Lift out all lines below that contain "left".
* * * *
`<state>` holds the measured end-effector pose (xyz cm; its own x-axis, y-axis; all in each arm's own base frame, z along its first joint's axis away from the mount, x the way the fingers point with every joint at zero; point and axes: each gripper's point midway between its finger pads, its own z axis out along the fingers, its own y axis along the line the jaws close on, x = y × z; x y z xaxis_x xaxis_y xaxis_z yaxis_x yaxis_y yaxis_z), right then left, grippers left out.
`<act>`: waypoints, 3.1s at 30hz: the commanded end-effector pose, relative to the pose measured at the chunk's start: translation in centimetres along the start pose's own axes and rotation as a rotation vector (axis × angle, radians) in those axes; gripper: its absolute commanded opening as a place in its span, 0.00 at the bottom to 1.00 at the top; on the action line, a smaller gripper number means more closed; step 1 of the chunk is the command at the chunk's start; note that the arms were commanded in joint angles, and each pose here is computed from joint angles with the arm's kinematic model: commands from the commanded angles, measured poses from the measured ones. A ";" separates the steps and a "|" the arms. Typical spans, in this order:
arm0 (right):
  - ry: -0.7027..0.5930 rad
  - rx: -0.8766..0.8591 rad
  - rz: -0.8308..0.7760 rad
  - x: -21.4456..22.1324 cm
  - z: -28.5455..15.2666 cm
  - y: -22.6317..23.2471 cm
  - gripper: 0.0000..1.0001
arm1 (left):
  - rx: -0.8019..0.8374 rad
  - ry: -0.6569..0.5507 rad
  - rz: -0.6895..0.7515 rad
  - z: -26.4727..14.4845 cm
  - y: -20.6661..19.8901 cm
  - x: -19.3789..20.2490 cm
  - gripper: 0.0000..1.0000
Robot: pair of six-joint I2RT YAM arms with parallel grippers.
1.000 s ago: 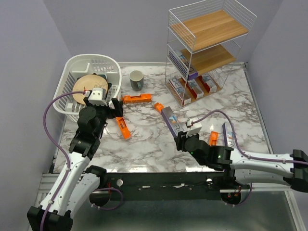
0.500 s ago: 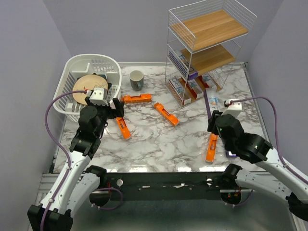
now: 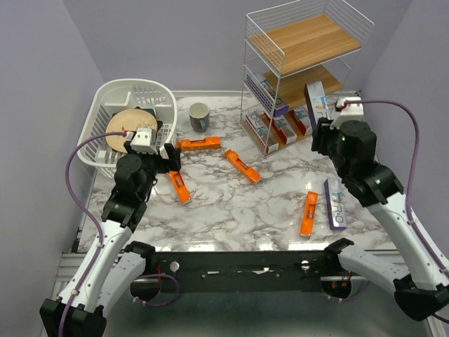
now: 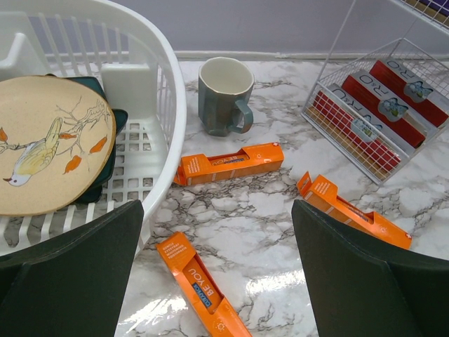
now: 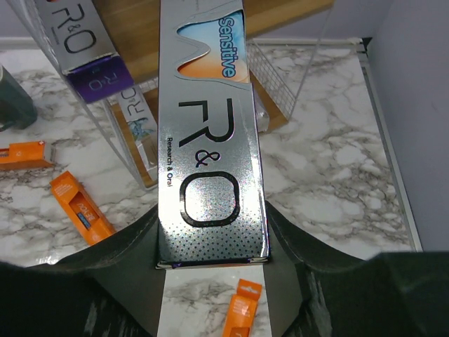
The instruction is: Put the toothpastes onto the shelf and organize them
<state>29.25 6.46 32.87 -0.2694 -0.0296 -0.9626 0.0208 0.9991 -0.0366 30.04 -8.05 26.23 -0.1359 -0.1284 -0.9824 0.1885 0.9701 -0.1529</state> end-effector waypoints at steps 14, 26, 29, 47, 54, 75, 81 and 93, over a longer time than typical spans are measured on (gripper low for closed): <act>-0.143 -0.317 -0.158 -6.7 11.4 3.3 0.48 | 0.016 0.003 0.018 0.3 -0.2 -0.2 0.99; -0.122 -0.370 -0.171 -6.5 17.0 3.1 0.48 | 0.019 0.025 0.027 0.7 -0.2 0.3 0.99; -0.109 -0.383 -0.164 -6.0 17.7 3.3 0.49 | 0.019 0.033 0.029 0.9 -0.2 0.5 0.99; -0.006 -0.420 -0.103 -2.6 19.2 4.1 0.57 | 0.027 0.047 0.028 1.1 -0.4 0.7 0.99; 0.010 -0.387 -0.086 -2.5 19.6 3.6 0.65 | 0.029 0.042 0.028 1.0 -0.4 0.6 0.99; -0.083 -0.420 -0.049 -4.2 19.8 4.4 0.56 | 0.030 0.038 0.029 0.9 -0.4 0.5 0.99; -0.054 -0.418 -0.062 -2.8 20.7 4.5 0.58 | 0.031 0.037 0.028 0.9 -0.5 0.4 0.99; -0.048 -0.391 -0.054 -2.6 19.1 3.8 0.74 | 0.042 0.027 0.027 0.7 -0.7 0.1 0.99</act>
<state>49.76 10.39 28.85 -0.2319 -0.0803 -0.9694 -0.3745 0.9272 0.0127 30.80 -8.62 24.32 -0.1964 -0.0920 -0.9762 0.2053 0.9697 -0.1327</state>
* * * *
**Answer for the task**
`<state>` holds the measured end-effector pose (xyz cm; its own x-axis, y-axis; all in each arm's own base frame, z along its first joint's axis away from the mount, x the way the fingers point with every joint at zero; point and axes: each gripper's point midway between its finger pads, its own z axis out along the fingers, its own y axis along the line the jaws close on, x = y × z; x y z xaxis_x xaxis_y xaxis_z yaxis_x yaxis_y yaxis_z), right then left, grippers left out.
arm1 (left):

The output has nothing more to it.